Machine Learning Models and Their Specialization
DMLN employ specialized models for different system functions, creating a robust architecture that addresses specific operational requirements. Core algorithms include decentralized stochastic first-order methods that facilitate machine learning from decentralized features, enabling collaborative training across distributed parties without sharing original data. This preserves data confidentiality while still achieving effective model training.
For resource management, DMLN incorporate dedicated models that optimize task distribution across devices with varying capabilities. Advanced frameworks utilize Graph Neural Networks to embed resource and application states, enabling comprehensive representation and efficient decision-making through collaborative multi-agent reinforcement learning. These systems optimize local neighborhoods while maintaining system-wide coordination through global orchestration.
Error-correction models employ both proactive and reactive mechanisms to ensure system reliability. Forward error correction techniques reconstruct lost or corrupted packets, improving performance over unreliable links. Machine learning approaches like Convolutional Neural Networks and Recurrent Neural Networks can detect and correct errors in real-time, enhancing overall system robustness.
Security models implement multi-layered approaches to protect against both external and internal threats.
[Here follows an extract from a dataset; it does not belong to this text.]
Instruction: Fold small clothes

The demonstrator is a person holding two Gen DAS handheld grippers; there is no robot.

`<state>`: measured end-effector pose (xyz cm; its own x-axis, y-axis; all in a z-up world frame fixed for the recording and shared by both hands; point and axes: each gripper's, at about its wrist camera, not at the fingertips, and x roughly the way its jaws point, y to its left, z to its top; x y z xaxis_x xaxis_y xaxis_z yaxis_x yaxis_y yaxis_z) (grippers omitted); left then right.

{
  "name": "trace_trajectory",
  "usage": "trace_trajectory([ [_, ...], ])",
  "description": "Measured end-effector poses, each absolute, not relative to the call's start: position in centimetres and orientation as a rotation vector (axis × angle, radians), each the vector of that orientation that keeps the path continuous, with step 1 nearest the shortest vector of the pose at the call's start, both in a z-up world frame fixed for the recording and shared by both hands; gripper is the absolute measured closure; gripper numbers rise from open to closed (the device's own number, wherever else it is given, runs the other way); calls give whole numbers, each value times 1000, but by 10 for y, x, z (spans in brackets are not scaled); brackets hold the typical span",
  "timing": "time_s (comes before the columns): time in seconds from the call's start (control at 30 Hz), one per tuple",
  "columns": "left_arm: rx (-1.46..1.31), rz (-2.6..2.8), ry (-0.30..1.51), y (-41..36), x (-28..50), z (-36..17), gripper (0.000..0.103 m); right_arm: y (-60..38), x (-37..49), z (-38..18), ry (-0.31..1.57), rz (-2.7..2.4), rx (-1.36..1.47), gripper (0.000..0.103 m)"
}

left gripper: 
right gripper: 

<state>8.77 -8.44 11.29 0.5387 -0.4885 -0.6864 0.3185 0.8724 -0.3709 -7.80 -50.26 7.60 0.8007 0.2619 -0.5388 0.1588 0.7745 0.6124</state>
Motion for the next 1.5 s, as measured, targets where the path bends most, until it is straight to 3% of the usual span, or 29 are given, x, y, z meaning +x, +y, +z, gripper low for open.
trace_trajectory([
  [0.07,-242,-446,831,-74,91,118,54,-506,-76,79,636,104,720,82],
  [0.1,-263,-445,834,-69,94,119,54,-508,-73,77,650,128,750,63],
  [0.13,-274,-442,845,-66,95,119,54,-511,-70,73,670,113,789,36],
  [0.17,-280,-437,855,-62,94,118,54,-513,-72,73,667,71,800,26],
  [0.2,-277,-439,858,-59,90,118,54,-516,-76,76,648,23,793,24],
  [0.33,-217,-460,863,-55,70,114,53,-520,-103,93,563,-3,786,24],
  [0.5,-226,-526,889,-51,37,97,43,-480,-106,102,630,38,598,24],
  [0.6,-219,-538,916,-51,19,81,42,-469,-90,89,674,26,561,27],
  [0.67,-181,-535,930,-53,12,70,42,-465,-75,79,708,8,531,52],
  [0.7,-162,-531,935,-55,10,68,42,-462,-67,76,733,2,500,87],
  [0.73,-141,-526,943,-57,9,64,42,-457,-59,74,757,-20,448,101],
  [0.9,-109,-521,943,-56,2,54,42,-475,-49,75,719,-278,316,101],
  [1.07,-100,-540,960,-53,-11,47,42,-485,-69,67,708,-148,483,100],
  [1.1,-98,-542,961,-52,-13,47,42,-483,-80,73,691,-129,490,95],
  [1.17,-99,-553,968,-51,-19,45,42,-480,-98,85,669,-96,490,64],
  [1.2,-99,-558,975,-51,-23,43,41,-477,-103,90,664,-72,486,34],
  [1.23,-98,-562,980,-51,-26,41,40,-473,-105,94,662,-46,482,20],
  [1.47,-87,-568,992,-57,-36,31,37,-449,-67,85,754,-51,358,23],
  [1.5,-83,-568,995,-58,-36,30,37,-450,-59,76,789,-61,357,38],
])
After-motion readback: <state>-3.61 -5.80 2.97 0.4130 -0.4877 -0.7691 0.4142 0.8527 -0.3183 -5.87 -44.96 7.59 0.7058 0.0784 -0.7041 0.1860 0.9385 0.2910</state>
Effective implementations include three-layer security models that combine blockchain technology for trusted user authentication, trusted execution environments for user privacy, and detection algorithms to defend against internal attackers.
Human-computer interaction models facilitate seamless communication between users and the network. Multimodal perceptual systems using deep neural networks for acoustic feature extraction and image feature fusion enable more intuitive and responsive interactions. Advanced frameworks like COGNET provide context-sensitive decision structuring and task automation for complex real-time applications.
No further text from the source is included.